After two serious oil spills and other mishaps at the remote site, the BP employees fingered a long list of safety issues that have not been adequately addressed, making the Prudhoe Bay oilfield vulnerable to a devastating accident that potentially could rival the havoc in the Gulf.
“The condition of the [Prudhoe Bay] field is a lot worse and in my opinion a lot more dangerous,” said Marc Kovac, who has worked for BP on Alaska’s North Slope for more than three decades. “We still have hundreds of miles of rotting pipe ready to break that needs to be replaced. We are totally unprepared for a large spill.”
Kovac, a mechanic and welder who is the steward of the United Steelworkers union local 4959, said a lot of employees share his feelings, but “don't want to risk their jobs for speaking out.” Kovac said he was willing to take the risk because BP has been slow to deal with the Prudhoe Bay problems and that “many lives are at stake.”
Some of the employees, speaking anonymously, said BP follows an “operate to failure” attitude. Kovac said that means BP Alaska avoids spending money on “upkeep” and instead runs the equipment until it breaks down.
Typical of this problem, the employees said, was an oil spill that was discovered on Nov. 29, 2009, when a BP Alaska employee performing a routine check discovered oil pouring out from a two-foot long gash on the bottom of a 25-year-old pipeline at BP’s Lisburne facility.
“The spill was from an 18-inch three-phase common line carrying a mixture of crude oil, produced water, and natural gas,” according to an incident report from the Alaska Department of Environment and Conservation’s (ADEC) Division of Spill and Response.
BP Alaska’s “preliminary estimate for the total volume of oily material released is 45,828 gallons (1,091 barrels),” the report said.
The circumstances behind the spill are now the subject of a criminal and civil investigation by the FBI, the Environmental Protection Agency and Alaska state authorities. BP blamed the rupture on ice plugs that built up inside the pipeline, which caused increased pressure and finally the rupture.
In a Jan. 27 letter to Sen. Lisa Murkowski, R-Alaska, BP Alaska President John Minge said the “overpressure rupture” was the result of looping the 18-inch pipeline with a 24-inch one as a way of minimizing “backpressure in the individual pipelines.”
“The two critical factors that led to the overpressure rupture of the pipeline were this looped configuration in combination with inadequate temperature monitoring locations” that were “physically located on the pipelines” inside the production facility “and not outside,” according to Minge’s letter to Murkowski.
Criticism of BP
A person who works closely with BP and reviewed the letter said it “presents the specific facts of the event,” but does not contain the necessary context.
“When he indicates that the temperature sensors were located inside the buildings - obviously this shows a lack of attention to monitoring the pipelines,” said this person, who requested anonymity. “It is not just a mistake in placement of the monitors. The letter shows that they knew the line had a low flow rate and would go to the path of least resistance.

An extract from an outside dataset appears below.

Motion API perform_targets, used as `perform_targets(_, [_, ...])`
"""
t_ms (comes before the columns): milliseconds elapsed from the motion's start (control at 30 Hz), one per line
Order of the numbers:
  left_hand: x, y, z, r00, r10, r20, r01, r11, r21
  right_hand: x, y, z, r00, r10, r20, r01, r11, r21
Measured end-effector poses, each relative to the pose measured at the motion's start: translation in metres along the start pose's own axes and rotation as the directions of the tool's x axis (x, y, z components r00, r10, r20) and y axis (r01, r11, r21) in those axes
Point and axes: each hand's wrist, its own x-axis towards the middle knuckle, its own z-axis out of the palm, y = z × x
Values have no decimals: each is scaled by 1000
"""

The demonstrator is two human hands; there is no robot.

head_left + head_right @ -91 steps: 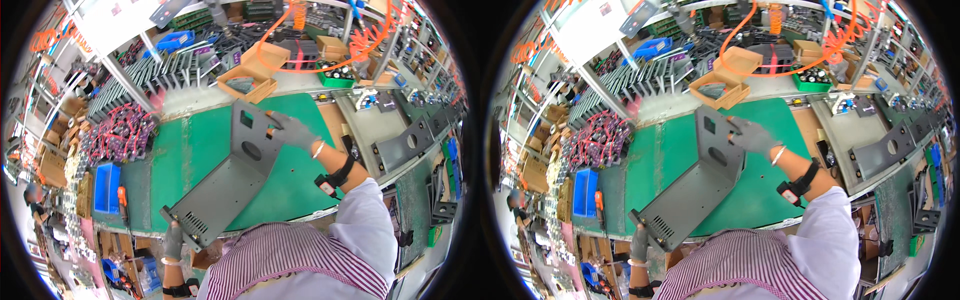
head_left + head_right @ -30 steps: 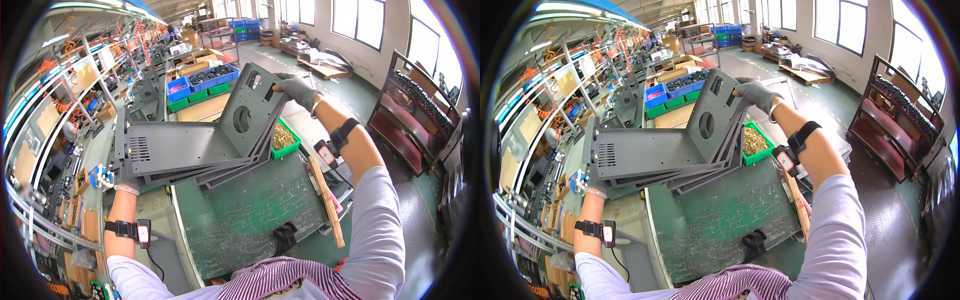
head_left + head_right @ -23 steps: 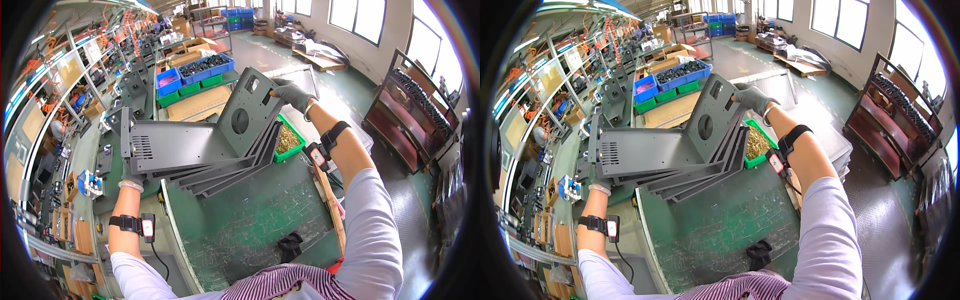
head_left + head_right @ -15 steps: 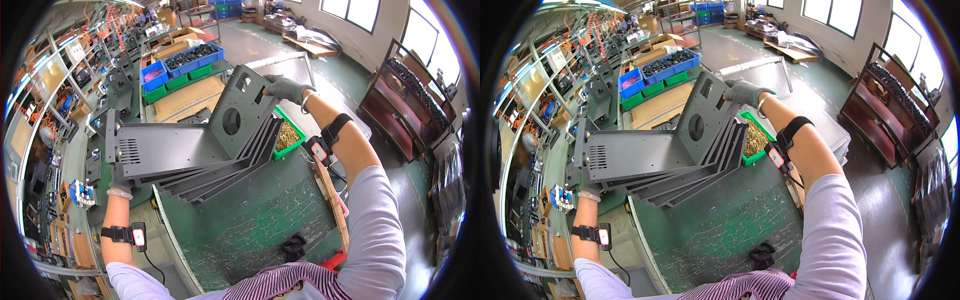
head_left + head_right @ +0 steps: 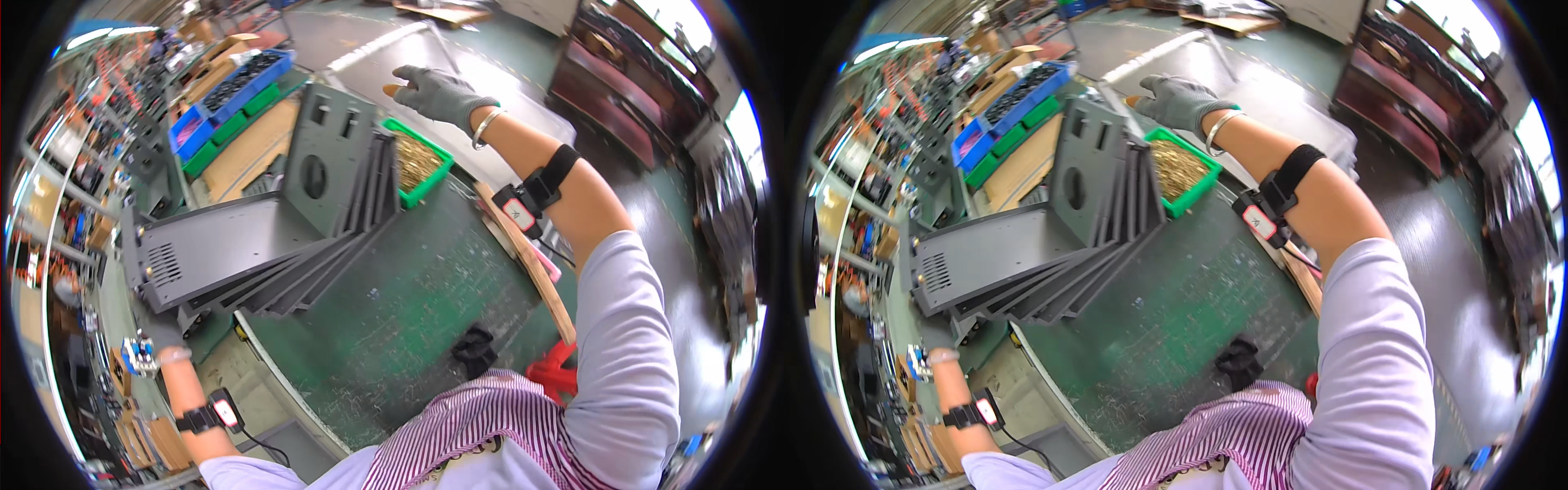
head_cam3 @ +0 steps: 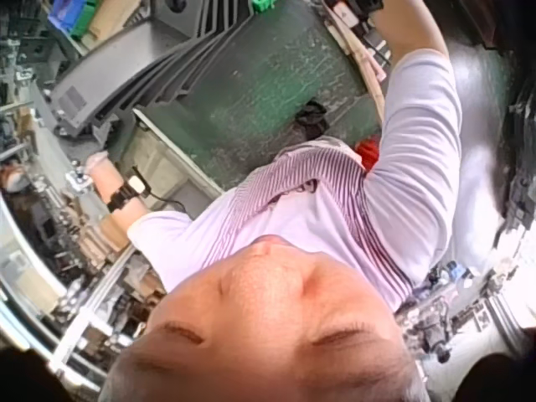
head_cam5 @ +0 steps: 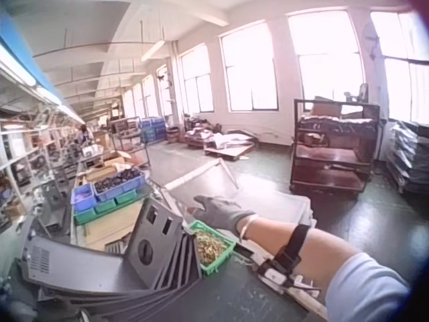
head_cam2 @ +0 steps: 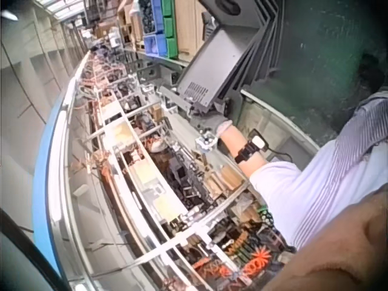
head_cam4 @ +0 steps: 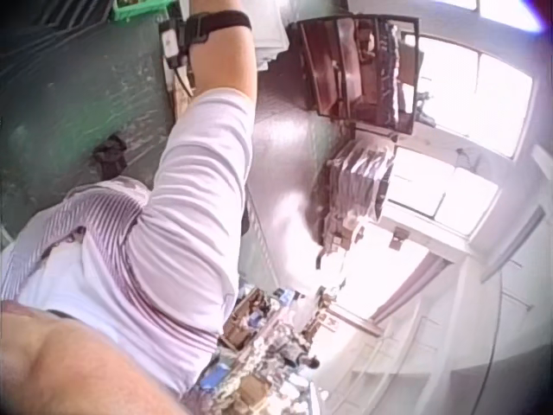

“Therefore, knowing that this field is located well above the Arctic Circle - you don't need a temperature sensor to know that by early November there will be sub-zero temperatures in place. So, a basic risk assessment should have identified this possibility well before you needed a temperature sensor to tell you what the temperature in the line would be.”
A top BP Prudhoe Bay official, who has grown “disillusioned” with the company’s management style over the past year, agreed.
“Someone was clearly not paying attention to the flow,” said the official, who also requested anonymity because he feared retaliation for discussing internal matters. “The temperature dropped and the line froze. This shouldn’t have happened. I equate this with a lack of operating discipline and place the blame squarely on leadership.”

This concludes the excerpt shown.